**What you need to do:** Would you pull out every line of the material that contains the string "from"?
--*--
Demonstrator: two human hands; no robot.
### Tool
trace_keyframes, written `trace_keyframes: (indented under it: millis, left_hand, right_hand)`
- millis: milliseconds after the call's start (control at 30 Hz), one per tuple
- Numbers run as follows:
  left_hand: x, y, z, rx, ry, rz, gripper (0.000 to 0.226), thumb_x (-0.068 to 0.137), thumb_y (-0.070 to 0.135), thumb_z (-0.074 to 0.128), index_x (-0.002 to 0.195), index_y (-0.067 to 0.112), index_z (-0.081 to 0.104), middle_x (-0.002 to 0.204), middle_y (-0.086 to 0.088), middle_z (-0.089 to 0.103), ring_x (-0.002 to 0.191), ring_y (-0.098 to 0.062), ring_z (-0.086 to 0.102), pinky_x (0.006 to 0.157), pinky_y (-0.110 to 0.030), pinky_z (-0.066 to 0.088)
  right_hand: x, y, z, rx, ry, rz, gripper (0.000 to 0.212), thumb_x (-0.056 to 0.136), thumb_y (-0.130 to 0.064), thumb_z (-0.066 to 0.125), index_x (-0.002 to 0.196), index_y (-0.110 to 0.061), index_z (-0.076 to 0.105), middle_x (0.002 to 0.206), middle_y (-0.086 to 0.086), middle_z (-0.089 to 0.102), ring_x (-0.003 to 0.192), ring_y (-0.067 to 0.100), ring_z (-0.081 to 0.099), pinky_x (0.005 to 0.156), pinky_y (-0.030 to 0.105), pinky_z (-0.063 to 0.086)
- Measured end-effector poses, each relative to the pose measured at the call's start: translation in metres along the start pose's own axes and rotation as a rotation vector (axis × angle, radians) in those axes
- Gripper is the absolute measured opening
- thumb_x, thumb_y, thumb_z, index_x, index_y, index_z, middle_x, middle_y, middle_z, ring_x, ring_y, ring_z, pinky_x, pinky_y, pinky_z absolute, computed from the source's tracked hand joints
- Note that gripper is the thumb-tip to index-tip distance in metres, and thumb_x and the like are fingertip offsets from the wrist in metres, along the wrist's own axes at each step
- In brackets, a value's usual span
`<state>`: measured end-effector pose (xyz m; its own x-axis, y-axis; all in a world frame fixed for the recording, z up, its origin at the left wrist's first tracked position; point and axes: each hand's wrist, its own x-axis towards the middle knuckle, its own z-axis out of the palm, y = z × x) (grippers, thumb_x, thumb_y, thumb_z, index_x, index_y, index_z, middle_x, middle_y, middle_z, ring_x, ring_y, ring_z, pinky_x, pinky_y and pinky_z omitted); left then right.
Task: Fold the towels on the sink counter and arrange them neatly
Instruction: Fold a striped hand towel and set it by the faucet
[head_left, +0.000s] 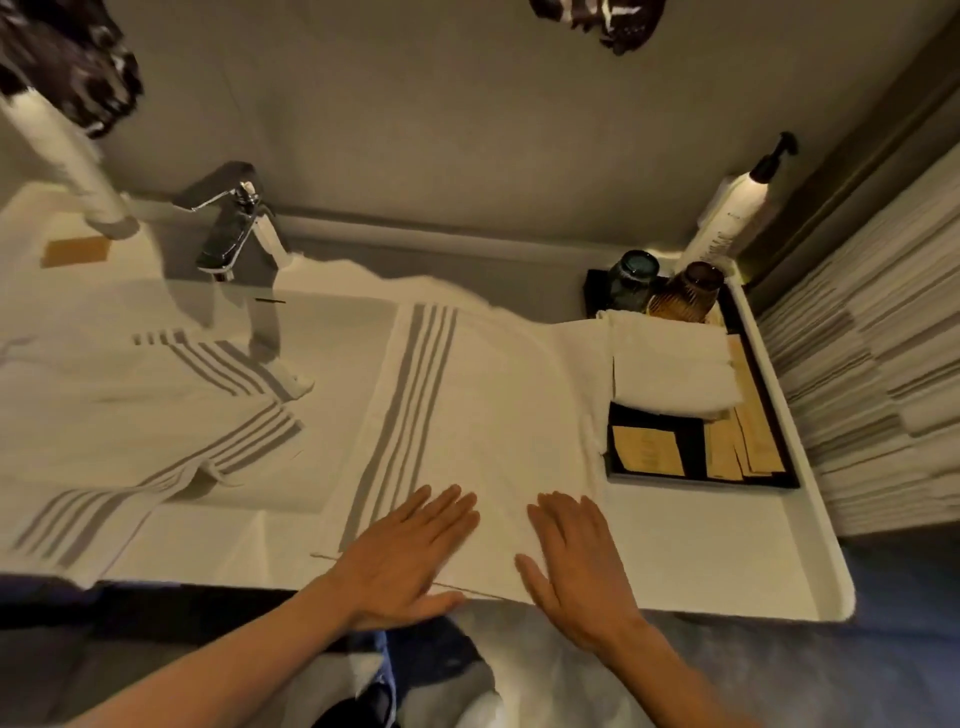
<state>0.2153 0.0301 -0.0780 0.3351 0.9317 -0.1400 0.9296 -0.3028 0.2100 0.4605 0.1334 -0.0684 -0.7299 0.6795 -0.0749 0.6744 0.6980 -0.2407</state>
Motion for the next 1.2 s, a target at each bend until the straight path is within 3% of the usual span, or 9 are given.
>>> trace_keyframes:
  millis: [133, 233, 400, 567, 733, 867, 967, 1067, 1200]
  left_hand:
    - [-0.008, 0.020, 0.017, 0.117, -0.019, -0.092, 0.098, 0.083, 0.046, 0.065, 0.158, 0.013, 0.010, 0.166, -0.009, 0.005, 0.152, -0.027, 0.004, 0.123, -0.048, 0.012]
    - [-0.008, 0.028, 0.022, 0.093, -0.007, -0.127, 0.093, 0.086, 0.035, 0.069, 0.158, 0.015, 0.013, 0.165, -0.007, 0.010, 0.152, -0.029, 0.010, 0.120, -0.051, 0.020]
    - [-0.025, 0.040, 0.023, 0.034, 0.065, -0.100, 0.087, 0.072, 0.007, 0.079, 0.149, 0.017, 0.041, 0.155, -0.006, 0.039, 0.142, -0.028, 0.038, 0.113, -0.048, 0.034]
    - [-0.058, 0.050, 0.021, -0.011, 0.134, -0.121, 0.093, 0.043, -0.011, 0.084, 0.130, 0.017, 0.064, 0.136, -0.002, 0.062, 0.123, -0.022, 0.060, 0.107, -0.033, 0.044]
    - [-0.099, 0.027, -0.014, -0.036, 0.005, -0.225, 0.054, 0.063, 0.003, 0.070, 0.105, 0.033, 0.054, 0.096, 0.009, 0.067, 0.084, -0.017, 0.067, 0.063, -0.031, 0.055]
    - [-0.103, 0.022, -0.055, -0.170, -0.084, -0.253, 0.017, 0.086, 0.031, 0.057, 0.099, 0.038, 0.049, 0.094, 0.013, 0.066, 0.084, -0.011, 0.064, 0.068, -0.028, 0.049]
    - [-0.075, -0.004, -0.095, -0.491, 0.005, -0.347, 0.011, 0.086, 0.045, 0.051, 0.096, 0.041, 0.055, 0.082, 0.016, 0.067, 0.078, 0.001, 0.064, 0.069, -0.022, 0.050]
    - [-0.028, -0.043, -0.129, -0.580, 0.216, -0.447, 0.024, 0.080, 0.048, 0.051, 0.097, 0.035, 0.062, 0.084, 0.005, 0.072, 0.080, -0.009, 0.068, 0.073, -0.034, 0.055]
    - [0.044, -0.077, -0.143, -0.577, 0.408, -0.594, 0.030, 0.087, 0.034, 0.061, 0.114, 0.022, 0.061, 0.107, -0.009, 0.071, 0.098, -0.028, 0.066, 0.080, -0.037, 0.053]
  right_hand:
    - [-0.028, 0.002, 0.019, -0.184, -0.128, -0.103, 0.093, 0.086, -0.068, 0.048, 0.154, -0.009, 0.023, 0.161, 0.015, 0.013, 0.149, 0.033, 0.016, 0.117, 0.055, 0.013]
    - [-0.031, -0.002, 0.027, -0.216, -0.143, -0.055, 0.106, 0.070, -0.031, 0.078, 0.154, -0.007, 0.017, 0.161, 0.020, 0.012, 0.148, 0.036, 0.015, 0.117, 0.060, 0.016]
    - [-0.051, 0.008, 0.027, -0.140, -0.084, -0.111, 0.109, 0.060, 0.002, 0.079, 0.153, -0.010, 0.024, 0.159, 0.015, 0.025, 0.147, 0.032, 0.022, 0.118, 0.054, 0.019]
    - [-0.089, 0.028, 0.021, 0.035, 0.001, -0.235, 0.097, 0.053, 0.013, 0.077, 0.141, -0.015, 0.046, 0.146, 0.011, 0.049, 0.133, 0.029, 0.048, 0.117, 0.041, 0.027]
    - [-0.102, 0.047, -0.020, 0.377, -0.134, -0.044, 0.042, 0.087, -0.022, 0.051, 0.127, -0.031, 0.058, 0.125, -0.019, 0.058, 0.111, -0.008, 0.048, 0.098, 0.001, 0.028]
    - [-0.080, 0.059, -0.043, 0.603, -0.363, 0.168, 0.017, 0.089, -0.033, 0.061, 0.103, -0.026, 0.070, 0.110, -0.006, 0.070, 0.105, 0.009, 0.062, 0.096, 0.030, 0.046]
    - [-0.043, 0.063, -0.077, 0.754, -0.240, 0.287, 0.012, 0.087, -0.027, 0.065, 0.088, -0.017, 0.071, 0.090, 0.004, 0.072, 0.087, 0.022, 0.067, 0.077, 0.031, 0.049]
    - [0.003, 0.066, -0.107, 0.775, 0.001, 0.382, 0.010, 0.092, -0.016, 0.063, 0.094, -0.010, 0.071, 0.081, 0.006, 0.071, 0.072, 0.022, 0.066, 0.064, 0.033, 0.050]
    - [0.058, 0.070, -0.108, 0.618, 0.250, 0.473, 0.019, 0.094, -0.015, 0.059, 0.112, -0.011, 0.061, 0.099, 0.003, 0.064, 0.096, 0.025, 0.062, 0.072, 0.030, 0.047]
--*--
**Answer:**
- thumb_x, thumb_y, thumb_z, index_x, index_y, index_z, middle_x, middle_y, middle_z, ring_x, ring_y, ring_z, pinky_x, pinky_y, pinky_z absolute, computed from the source's tracked hand joints
- Note that gripper is the thumb-tip to index-tip distance in metres, and thumb_x and the like are fingertip offsets from the wrist in metres, along the wrist's own axes at each step

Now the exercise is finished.